■ **Directions for this task**: The answer should be each line of the records that contains the word "basket"; please copy them all.

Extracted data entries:

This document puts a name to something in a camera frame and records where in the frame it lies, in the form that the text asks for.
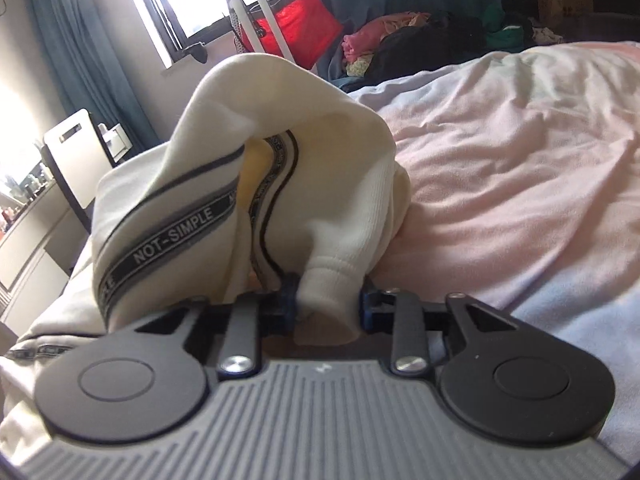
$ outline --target white garment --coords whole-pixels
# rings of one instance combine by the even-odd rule
[[[217,65],[171,141],[100,182],[92,263],[0,358],[0,450],[21,463],[46,443],[37,373],[103,334],[100,314],[113,331],[190,296],[229,302],[252,266],[265,288],[302,276],[298,341],[356,338],[364,275],[410,200],[395,149],[377,114],[293,63],[243,54]]]

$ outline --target red fabric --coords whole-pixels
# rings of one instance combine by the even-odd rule
[[[302,68],[310,70],[342,31],[342,25],[326,10],[321,0],[293,0],[273,13],[293,59]],[[267,35],[260,38],[264,51],[282,57],[278,43],[265,18],[256,20]],[[251,44],[242,31],[242,41],[249,50]]]

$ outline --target bed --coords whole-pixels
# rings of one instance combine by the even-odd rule
[[[375,283],[434,301],[462,290],[599,357],[616,381],[599,438],[640,460],[640,44],[494,52],[351,96],[387,122],[412,181]],[[81,308],[91,270],[85,250],[66,300],[0,358],[0,450],[15,463],[45,438],[25,367],[68,344],[41,334],[104,332]]]

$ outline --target chair backrest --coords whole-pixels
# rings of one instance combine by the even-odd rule
[[[83,109],[44,134],[44,144],[41,151],[45,163],[86,227],[98,182],[115,165],[104,139]]]

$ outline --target wall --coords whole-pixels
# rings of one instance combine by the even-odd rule
[[[233,35],[207,45],[202,65],[191,56],[166,69],[133,0],[95,0],[120,63],[162,140],[168,140],[193,90],[217,63],[236,52]]]
[[[36,40],[27,0],[6,0],[6,5],[0,16],[0,134],[18,123],[21,135],[42,137],[65,118],[65,111]]]

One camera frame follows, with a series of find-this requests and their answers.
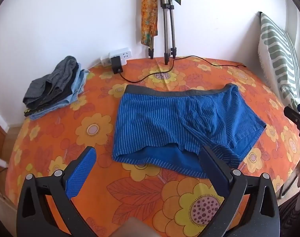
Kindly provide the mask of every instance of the folded gray garment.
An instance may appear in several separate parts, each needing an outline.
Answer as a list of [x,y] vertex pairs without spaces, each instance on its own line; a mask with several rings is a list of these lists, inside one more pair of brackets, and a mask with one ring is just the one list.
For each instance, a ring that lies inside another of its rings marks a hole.
[[59,62],[51,74],[33,80],[23,98],[26,107],[36,109],[40,104],[49,102],[59,95],[70,81],[76,64],[74,57],[67,56]]

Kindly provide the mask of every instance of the blue striped boxer shorts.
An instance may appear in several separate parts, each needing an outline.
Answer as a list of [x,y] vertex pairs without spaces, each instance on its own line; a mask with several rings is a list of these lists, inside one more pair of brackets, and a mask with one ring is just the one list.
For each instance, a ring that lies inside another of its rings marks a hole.
[[128,85],[118,109],[113,160],[206,178],[197,156],[201,147],[210,146],[237,168],[265,127],[233,84],[184,92]]

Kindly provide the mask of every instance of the green and white striped pillow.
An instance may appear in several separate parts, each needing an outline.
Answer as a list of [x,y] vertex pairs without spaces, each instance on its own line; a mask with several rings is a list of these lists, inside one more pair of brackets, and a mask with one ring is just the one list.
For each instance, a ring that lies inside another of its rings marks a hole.
[[271,90],[285,106],[300,104],[300,66],[295,48],[286,31],[261,13],[259,43],[261,67]]

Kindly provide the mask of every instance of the gray waistband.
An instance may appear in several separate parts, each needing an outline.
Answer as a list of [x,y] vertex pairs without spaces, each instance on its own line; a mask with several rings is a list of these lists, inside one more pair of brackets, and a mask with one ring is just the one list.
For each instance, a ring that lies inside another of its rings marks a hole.
[[148,87],[136,86],[136,85],[128,85],[126,87],[125,93],[133,93],[133,94],[143,94],[143,95],[151,95],[158,97],[182,97],[182,96],[197,96],[197,95],[211,95],[224,92],[231,87],[236,87],[234,84],[226,84],[224,88],[218,90],[187,90],[183,92],[160,92],[153,90]]

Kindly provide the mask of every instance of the stack of folded clothes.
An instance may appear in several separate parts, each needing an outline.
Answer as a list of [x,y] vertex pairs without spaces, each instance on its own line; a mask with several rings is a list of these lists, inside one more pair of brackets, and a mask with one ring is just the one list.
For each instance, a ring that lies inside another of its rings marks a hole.
[[77,101],[78,94],[84,90],[88,73],[86,69],[81,70],[74,57],[67,56],[51,74],[31,82],[23,98],[28,108],[24,116],[35,120]]

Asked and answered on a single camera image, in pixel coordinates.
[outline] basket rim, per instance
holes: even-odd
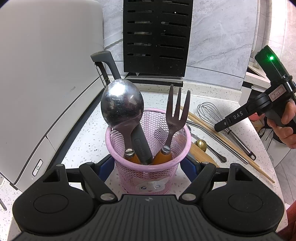
[[[166,113],[165,110],[161,110],[161,109],[157,109],[157,108],[145,108],[144,111],[159,112],[162,114]],[[190,134],[190,131],[186,125],[183,127],[183,129],[184,129],[185,135],[186,135],[186,143],[185,143],[184,149],[173,160],[168,161],[163,164],[159,164],[159,165],[140,165],[140,164],[132,163],[128,160],[125,160],[123,157],[119,156],[111,145],[110,133],[111,133],[112,128],[110,126],[108,126],[108,128],[106,130],[105,142],[106,142],[107,150],[109,151],[111,156],[113,156],[114,159],[116,159],[123,166],[128,167],[129,169],[132,169],[135,171],[139,171],[139,172],[158,172],[158,171],[164,171],[164,170],[170,169],[173,166],[179,164],[188,154],[190,147],[191,147],[191,134]]]

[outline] pink mesh basket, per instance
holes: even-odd
[[[152,155],[155,156],[168,136],[165,111],[145,109],[141,126]],[[160,165],[139,165],[123,158],[125,146],[121,133],[108,127],[105,140],[108,151],[115,159],[120,182],[130,194],[164,194],[170,189],[179,162],[185,158],[191,146],[191,135],[185,125],[173,136],[171,144],[173,160]]]

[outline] power button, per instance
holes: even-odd
[[[41,159],[39,159],[36,167],[34,168],[34,170],[32,172],[33,176],[36,176],[37,175],[37,173],[38,173],[38,171],[39,171],[39,169],[40,169],[40,167],[41,167],[42,164],[43,164],[43,161]]]

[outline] cat face sticker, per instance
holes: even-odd
[[[165,184],[170,179],[170,176],[164,176],[154,180],[144,180],[137,177],[133,178],[133,182],[136,185],[136,191],[142,193],[155,193],[165,189]]]

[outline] tile floor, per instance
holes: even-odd
[[[291,205],[296,200],[296,149],[290,150],[274,169],[281,186],[284,201]]]

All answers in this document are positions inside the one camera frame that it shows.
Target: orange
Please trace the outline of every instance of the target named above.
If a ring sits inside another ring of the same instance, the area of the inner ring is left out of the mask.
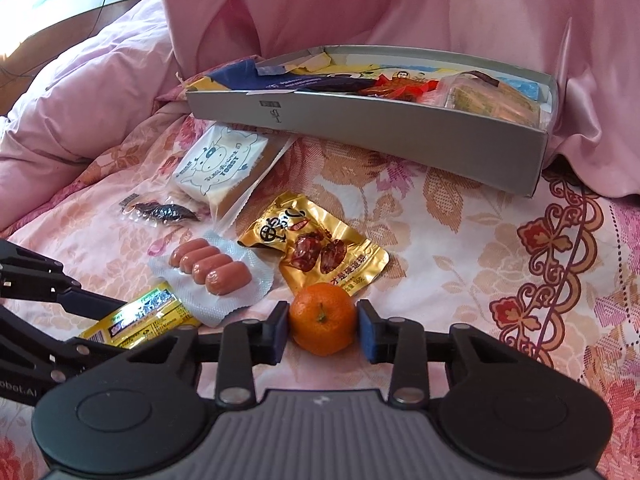
[[[357,322],[353,300],[331,283],[304,287],[289,309],[293,341],[319,356],[347,348],[355,338]]]

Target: sausage
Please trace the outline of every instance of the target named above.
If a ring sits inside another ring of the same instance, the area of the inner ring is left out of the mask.
[[[296,239],[289,265],[302,272],[309,272],[313,269],[316,266],[318,256],[320,256],[323,239],[324,236],[317,232],[300,235]]]
[[[342,240],[332,240],[320,253],[320,272],[328,274],[337,269],[347,255],[347,244]]]
[[[232,262],[231,256],[228,254],[214,254],[196,262],[193,266],[191,274],[193,275],[193,281],[198,285],[204,285],[207,275],[214,269],[222,267],[223,265],[230,264]]]
[[[171,253],[171,256],[169,256],[169,265],[171,265],[172,267],[180,267],[180,260],[186,253],[208,246],[209,242],[207,242],[204,238],[189,240],[188,242],[185,242],[174,249],[174,252]]]
[[[209,258],[216,254],[220,254],[220,249],[214,246],[207,246],[201,249],[196,249],[195,251],[190,251],[180,259],[180,270],[187,274],[191,274],[195,264],[200,260],[204,260],[204,258]]]
[[[251,272],[243,262],[231,262],[207,275],[206,287],[211,294],[224,296],[251,282]]]

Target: wooden surface
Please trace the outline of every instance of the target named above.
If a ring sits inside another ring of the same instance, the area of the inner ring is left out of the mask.
[[[89,34],[95,36],[139,1],[116,2],[103,7],[102,12],[100,9],[89,10],[51,25],[27,38],[6,60],[0,58],[0,115],[6,115],[11,110],[18,97],[29,87],[33,77],[50,60],[86,40]]]

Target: yellow wrapper
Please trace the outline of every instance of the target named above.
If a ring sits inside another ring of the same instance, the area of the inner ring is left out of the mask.
[[[380,246],[306,196],[291,192],[277,197],[238,243],[282,251],[280,272],[293,293],[328,282],[353,295],[389,262]]]
[[[162,282],[136,301],[127,303],[80,334],[98,343],[133,348],[169,332],[179,325],[200,326],[167,282]]]

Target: cardboard box
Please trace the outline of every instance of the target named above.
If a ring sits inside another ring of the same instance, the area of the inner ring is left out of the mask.
[[[548,132],[560,103],[553,76],[451,52],[392,46],[325,46],[260,63],[274,66],[324,51],[337,64],[480,70],[538,84],[546,129],[448,108],[380,98],[293,90],[187,92],[196,118],[248,124],[336,140],[450,171],[517,195],[532,196]]]

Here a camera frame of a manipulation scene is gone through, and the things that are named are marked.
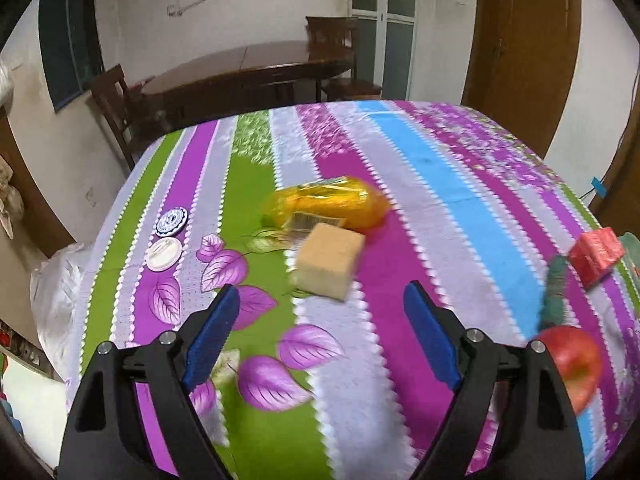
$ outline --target window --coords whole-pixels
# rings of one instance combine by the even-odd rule
[[[38,32],[49,95],[59,111],[104,71],[94,0],[40,0]]]

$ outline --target small plate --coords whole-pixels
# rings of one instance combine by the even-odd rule
[[[178,238],[160,238],[146,250],[146,266],[153,272],[162,272],[175,264],[182,254]]]
[[[156,234],[159,237],[173,236],[187,223],[187,210],[183,207],[169,209],[156,222]]]

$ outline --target tablecloth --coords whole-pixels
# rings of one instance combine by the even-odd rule
[[[345,174],[381,189],[392,210],[341,303],[292,288],[295,248],[265,229],[261,208],[274,190]],[[178,206],[188,211],[182,256],[151,272],[154,224]],[[523,346],[537,332],[547,262],[597,226],[533,152],[466,107],[312,104],[192,126],[147,150],[100,231],[76,307],[68,400],[100,341],[146,344],[232,283],[241,315],[212,381],[191,394],[226,466],[241,480],[408,478],[452,395],[404,316],[404,286],[419,280],[465,326]],[[604,359],[578,416],[590,477],[638,412],[640,300],[619,263],[588,293],[570,272],[564,304]],[[175,471],[143,385],[138,396],[156,462]],[[490,412],[471,469],[495,431]]]

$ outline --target white plate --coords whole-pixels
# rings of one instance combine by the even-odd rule
[[[160,238],[146,250],[146,266],[153,272],[162,272],[174,265],[182,254],[178,238]]]

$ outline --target power outlet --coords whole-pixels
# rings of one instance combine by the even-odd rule
[[[91,205],[91,207],[95,207],[98,201],[95,199],[95,191],[93,187],[90,187],[89,190],[84,194],[86,201]]]

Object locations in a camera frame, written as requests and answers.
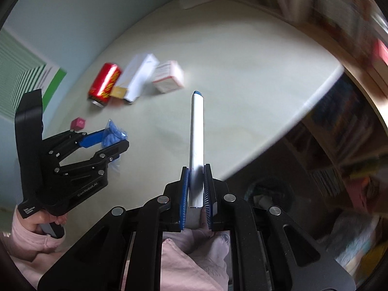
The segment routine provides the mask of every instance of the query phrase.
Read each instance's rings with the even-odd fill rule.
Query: yellow object
[[[388,242],[381,243],[375,248],[370,250],[365,256],[361,259],[360,262],[360,271],[365,277],[369,277],[376,265],[379,263],[384,253],[388,249]]]

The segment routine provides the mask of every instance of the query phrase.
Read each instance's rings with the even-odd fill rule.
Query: light blue wall
[[[170,0],[19,0],[5,27],[67,71],[48,105],[45,125],[94,59],[127,28]],[[0,119],[0,206],[9,205],[5,161],[14,162],[13,124]]]

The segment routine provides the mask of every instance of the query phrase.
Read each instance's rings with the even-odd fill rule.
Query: pink dice
[[[84,127],[85,127],[85,119],[82,119],[81,117],[74,119],[70,124],[70,129],[73,129],[74,131],[81,130]]]

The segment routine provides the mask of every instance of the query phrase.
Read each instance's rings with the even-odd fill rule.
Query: green and white poster
[[[22,95],[42,89],[43,110],[66,72],[26,45],[14,33],[0,30],[0,114],[13,120]]]

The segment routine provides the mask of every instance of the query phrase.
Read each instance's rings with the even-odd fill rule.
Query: metal screw
[[[124,212],[124,209],[122,207],[115,207],[112,209],[112,214],[116,217],[119,215],[122,215]]]
[[[158,197],[158,203],[168,203],[170,199],[167,196]]]
[[[269,208],[269,213],[271,215],[280,215],[280,213],[282,213],[282,210],[279,207],[273,206]]]
[[[226,194],[224,196],[224,200],[227,201],[227,202],[233,202],[236,200],[236,196],[232,195],[232,194]]]

■ **Exercise response**:
[outline] basket rim, per instance
[outline] pink mesh basket, per instance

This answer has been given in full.